EXERCISE DETAILS: The lines below starting at the line containing "Reviewer note. Confirm that the finger" and ending at the line containing "<point>427,207</point>" are to be repeated exactly, with both ends kept and nothing else added.

DATA FOR THIS EXERCISE:
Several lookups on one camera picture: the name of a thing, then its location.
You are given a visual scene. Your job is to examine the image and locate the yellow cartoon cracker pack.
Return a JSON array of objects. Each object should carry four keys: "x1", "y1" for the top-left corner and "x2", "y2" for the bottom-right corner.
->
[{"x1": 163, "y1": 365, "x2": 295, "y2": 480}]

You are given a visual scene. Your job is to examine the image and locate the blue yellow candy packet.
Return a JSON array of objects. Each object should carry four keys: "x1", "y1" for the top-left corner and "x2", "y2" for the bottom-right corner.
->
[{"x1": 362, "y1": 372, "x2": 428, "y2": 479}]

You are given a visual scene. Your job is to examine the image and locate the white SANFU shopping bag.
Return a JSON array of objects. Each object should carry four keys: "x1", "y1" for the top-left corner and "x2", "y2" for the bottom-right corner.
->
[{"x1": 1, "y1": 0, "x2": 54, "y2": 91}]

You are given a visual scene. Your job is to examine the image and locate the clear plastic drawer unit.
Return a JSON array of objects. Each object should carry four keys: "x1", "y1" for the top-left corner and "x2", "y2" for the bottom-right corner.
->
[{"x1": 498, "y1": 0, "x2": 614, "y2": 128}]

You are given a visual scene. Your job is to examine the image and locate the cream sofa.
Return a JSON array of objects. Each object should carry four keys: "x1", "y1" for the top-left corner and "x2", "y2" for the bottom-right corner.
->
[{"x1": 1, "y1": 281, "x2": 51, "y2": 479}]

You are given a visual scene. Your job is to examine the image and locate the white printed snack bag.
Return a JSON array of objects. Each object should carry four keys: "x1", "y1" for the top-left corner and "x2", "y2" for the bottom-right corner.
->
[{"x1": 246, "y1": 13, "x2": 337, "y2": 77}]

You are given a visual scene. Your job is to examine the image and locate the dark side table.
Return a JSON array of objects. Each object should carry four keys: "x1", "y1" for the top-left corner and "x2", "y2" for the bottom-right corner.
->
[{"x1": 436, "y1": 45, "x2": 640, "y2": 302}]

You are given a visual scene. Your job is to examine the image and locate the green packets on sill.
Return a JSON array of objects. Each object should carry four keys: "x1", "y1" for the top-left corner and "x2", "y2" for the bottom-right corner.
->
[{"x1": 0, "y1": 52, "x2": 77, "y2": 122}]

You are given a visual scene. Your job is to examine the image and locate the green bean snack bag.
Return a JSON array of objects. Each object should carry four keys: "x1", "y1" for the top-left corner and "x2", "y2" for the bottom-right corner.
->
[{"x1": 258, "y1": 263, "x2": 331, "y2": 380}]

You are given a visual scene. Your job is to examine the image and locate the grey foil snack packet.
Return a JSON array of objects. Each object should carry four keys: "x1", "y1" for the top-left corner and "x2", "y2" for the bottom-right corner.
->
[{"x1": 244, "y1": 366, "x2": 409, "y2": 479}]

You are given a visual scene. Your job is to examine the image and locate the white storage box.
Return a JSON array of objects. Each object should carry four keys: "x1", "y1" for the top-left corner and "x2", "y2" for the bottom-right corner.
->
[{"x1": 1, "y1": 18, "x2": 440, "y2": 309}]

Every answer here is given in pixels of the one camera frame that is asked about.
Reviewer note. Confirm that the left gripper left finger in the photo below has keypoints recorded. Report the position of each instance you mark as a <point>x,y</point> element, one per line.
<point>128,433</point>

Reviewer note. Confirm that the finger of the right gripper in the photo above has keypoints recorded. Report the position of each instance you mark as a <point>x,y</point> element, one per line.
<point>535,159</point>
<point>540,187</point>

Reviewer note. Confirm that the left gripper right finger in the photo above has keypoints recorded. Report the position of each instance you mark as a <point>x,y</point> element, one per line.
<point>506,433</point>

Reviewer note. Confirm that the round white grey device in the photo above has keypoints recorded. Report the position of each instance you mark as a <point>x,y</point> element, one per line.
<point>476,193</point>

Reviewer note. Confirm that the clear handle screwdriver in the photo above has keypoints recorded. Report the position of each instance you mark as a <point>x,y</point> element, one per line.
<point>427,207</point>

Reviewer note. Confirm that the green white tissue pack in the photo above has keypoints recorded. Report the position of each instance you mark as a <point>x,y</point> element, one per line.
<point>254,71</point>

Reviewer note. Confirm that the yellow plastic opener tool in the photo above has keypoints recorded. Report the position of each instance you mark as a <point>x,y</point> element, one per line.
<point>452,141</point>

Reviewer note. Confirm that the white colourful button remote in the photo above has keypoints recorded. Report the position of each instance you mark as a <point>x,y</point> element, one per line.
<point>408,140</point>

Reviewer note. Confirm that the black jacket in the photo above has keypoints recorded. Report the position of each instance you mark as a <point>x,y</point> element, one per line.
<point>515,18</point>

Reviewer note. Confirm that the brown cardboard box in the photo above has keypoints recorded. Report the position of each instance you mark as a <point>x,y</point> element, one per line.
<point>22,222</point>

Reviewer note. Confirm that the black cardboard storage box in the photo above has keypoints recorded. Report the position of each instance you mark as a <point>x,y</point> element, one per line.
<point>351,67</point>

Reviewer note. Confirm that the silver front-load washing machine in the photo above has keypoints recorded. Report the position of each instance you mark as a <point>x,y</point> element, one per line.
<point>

TASK SOLUTION:
Reviewer note. Confirm that the finger of the right gripper in the photo above has keypoints recorded. Report the position of each instance you mark as a <point>x,y</point> element, one per line.
<point>535,159</point>
<point>540,187</point>

Reviewer note. Confirm that the left gripper right finger in the photo above has keypoints recorded. Report the position of each instance you mark as a <point>x,y</point> element, one per line.
<point>506,433</point>

Reviewer note. Confirm that the round white grey device in the photo above has keypoints recorded. Report the position of each instance you mark as a <point>x,y</point> element, one per line.
<point>476,193</point>

Reviewer note. Confirm that the clear handle screwdriver in the photo above has keypoints recorded. Report the position of each instance you mark as a <point>x,y</point> element, one per line.
<point>427,207</point>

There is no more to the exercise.